Indpaedia’s analysis of the same numbers as above shows that it is wrong to give a caste colour to death sentences.
The total number of persons on death row was 381.
Of this number, SC/STs were 23.62 per cent, which is slightly lower than the SC/ST share of India’s population.
No one knows what the ‘general’ and OBC share of India’s population is.
In 2011, 14.2 per cent of Indians were Muslim, 2.3 per cent Christian and 1.7 per cent Sikh. This adds up to 18.2 per cent. The Buddhists (0.7 per cent), Jains (0.4 per cent) and ‘others’ (0.9 per cent) take the total of the minorities to 20.2 per cent.
However, ‘generals’ sentenced to death were 23.09 per cent, which could be around the same as the ‘general category’s’ share of India’s population or higher. (The general category, in this case, is the Hindu ‘upper’ castes.)
19.94 per cent of the convicts were from the religious minorities. This is lower than their share of the population.
33.33 per cent of those sentenced were from the OBC.
What can be said with certainty is that as far as the SC/STs and minorities are concerned their share of death sentences is lower than their share of the population.

Death Penalty Project: NLU, Delhi

The Times of India, May 07 2016

1 in every 3 persons sentenced to death is eventually acquitted: Study 

Out of every 100 death sentences that trial co urts pronounce, less than five are upheld by higher courts. About 30% of the remaining prisoners are acquitted, and the sentence is commuted for the rest.

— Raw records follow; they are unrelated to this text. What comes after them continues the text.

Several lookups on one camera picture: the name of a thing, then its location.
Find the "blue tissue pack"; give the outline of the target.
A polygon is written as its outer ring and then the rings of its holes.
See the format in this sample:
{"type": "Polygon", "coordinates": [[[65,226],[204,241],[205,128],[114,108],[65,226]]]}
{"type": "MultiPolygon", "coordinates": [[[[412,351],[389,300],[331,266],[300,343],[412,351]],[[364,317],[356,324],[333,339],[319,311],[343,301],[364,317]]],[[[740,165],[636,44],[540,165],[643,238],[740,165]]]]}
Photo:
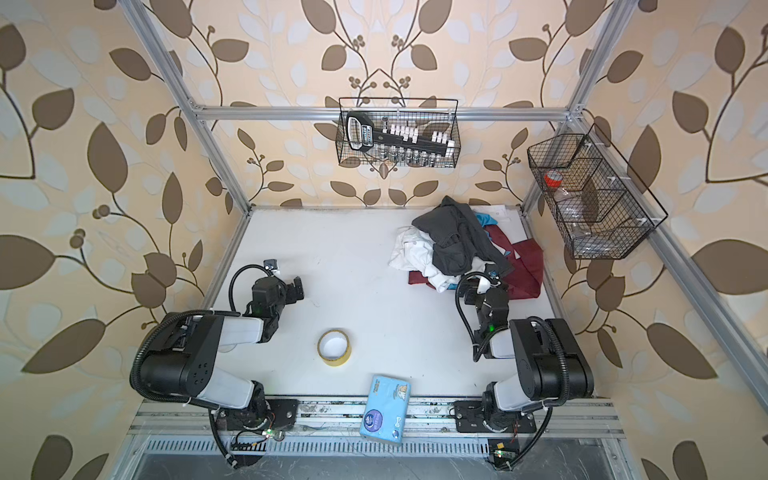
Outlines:
{"type": "Polygon", "coordinates": [[[375,375],[372,379],[359,433],[362,437],[391,445],[401,445],[411,384],[375,375]]]}

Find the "black tool with white bits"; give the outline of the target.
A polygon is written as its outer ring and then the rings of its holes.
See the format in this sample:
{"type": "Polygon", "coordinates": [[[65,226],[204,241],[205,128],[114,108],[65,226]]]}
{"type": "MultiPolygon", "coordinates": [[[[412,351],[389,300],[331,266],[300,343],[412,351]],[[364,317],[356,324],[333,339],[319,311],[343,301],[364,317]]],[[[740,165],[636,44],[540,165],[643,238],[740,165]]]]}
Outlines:
{"type": "Polygon", "coordinates": [[[352,110],[341,114],[339,127],[346,147],[370,156],[403,150],[448,157],[460,150],[452,122],[419,119],[415,111],[352,110]]]}

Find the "yellow tape roll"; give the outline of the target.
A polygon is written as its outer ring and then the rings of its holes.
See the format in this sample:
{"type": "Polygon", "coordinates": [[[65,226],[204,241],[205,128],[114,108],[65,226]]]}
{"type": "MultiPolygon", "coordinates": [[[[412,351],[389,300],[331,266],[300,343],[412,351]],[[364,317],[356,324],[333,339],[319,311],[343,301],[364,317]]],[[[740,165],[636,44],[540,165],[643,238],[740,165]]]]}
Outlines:
{"type": "Polygon", "coordinates": [[[338,329],[324,332],[317,342],[317,354],[330,367],[345,364],[351,356],[349,337],[338,329]]]}

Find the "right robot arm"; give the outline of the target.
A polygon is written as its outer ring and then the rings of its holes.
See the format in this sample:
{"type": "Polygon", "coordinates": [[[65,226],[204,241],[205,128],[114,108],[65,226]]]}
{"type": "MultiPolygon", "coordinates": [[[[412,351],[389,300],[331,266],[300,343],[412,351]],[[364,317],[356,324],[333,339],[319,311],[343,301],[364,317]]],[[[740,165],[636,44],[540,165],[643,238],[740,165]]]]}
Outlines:
{"type": "Polygon", "coordinates": [[[536,429],[532,414],[594,393],[594,375],[567,322],[509,317],[509,286],[487,273],[463,275],[454,303],[470,337],[472,360],[511,359],[512,376],[491,382],[478,400],[453,404],[460,433],[536,429]]]}

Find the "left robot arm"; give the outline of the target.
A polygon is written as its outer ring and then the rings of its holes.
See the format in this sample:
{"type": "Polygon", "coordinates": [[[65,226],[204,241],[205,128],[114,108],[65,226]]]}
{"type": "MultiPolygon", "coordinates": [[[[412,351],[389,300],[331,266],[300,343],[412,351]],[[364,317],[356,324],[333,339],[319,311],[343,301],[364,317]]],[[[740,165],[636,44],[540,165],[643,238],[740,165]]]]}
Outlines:
{"type": "Polygon", "coordinates": [[[228,286],[227,311],[167,314],[137,350],[131,387],[146,400],[205,408],[214,424],[224,421],[229,430],[292,428],[297,400],[269,400],[262,383],[216,365],[226,347],[272,340],[285,307],[305,298],[302,279],[286,282],[275,266],[268,260],[239,268],[228,286]]]}

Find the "white cloth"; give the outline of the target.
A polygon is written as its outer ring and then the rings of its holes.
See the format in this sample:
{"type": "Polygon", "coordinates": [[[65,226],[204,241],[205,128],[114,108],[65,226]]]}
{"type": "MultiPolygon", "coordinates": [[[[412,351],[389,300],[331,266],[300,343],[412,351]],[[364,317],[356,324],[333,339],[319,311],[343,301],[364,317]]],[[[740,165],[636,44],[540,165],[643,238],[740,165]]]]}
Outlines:
{"type": "Polygon", "coordinates": [[[420,273],[440,293],[455,290],[460,277],[445,275],[434,266],[433,245],[427,233],[413,226],[399,228],[388,265],[396,270],[420,273]]]}

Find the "clear plastic bottle red cap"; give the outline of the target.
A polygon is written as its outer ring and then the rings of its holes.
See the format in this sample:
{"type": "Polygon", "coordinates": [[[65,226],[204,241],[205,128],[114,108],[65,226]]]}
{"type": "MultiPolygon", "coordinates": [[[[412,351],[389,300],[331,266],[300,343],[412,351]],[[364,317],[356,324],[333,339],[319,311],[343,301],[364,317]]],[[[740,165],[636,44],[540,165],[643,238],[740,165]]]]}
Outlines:
{"type": "Polygon", "coordinates": [[[555,206],[553,216],[566,239],[575,243],[592,240],[592,224],[599,212],[595,192],[568,190],[565,177],[556,170],[548,170],[544,182],[555,206]]]}

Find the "maroon cloth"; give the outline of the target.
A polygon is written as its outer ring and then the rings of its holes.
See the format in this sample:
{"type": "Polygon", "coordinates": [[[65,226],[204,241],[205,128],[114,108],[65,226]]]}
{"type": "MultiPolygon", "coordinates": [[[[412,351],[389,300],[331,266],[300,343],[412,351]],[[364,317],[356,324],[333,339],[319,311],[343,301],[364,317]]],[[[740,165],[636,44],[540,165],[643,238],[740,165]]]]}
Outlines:
{"type": "MultiPolygon", "coordinates": [[[[469,274],[483,272],[489,275],[498,275],[501,283],[507,290],[509,299],[511,300],[524,300],[538,297],[543,283],[543,250],[538,243],[532,239],[512,243],[512,245],[513,253],[506,257],[514,267],[512,273],[506,276],[500,276],[497,271],[497,266],[494,263],[485,262],[479,258],[475,258],[472,264],[472,269],[468,273],[459,276],[460,279],[456,289],[460,287],[460,283],[464,278],[468,277],[469,274]]],[[[420,273],[407,273],[409,274],[409,282],[411,284],[429,285],[427,280],[420,273]]]]}

What happens to all the people trapped in the maws of criminal justice system, condemned to death? No ministry or agency has a record of how many people India has executed since Independence. Data is scarce, and the stories are unheard.

The Death Penalty Project, launched by the National Law University , Delhi, is the first to look closely at life under the death sentence. Between July 2013 and January 2015, it compiled official data and interviewed hundreds of death row prisoners and their families.

“The narratives we heard were extremely unsettling,“ says Anup Surendranath, constitutional law professor at NLUD who headed the project.

“I feel like I am caught between two blades of a scissor, with no means to escape,“ says Harikrishnan, one of the death row prisoners interviewed.

The project looks at the vagaries of the criminal justice system, the state of prisons and the brutalising of the police as an institution where torture of prisoners and threats against families are routine to draw out confessions.

But what stands out is how the long wait to hear whether they will live or die can devastate prisoners. This uncertainty, says Surendranath, “is unmatched in any other form of incarceration“.

Women

2021: First hanging of a woman after Independence

Anuja Jaiswal, Ishita Mishra and Sandeep Rai, February 18, 2021: The Times of India


Preparations begin to hang a woman for 1st time post-1947

The Mathura district jail has started preparations to hang a woman for the first time in independent India, report Anuja Jaiswal, Ishita Mishra and Sandeep Rai.

Shabnam Ali, 38, was convicted of killing seven members of her family — her mother, father, two brothers, sister-in-law, cousin and 10-month-old nephew — by serving them milk laced with sedatives and then slitting their throats.

Shabnam, 25 then with a double MA, wanted to marry Saleem, a class VI dropout, but her family did not want her to. Both were sentenced to death in 2010 by the sessions court in Amroha in UP, where they are from.

‘Haven’t got death warrant, but started preparing’

Over the next 11 years, Shabnam went to the Allahabad HC, the Supreme Court, the President and then the SC again. In January last year, her review petition was dismissed by the SC. However, she has not exhausted all judicial remedies. Though her lawyer told TOI that they have not been informed about a death warrant being issued in the one year since, at the Mathura district jail, the only one in the country where women can be hanged, preparations are afoot.

“We have not received any death warrant but have started preparing… Last year in February, the executioner, Pawan Jallad, had inspected the hanging house and said that there was a problem with the structure of the gallows. We are fixing that now. We have also just ordered two hanging ropes from Bihar’s Buxar jail,” Mathura senior jail superintendent Shailendra Maitrey told TOI.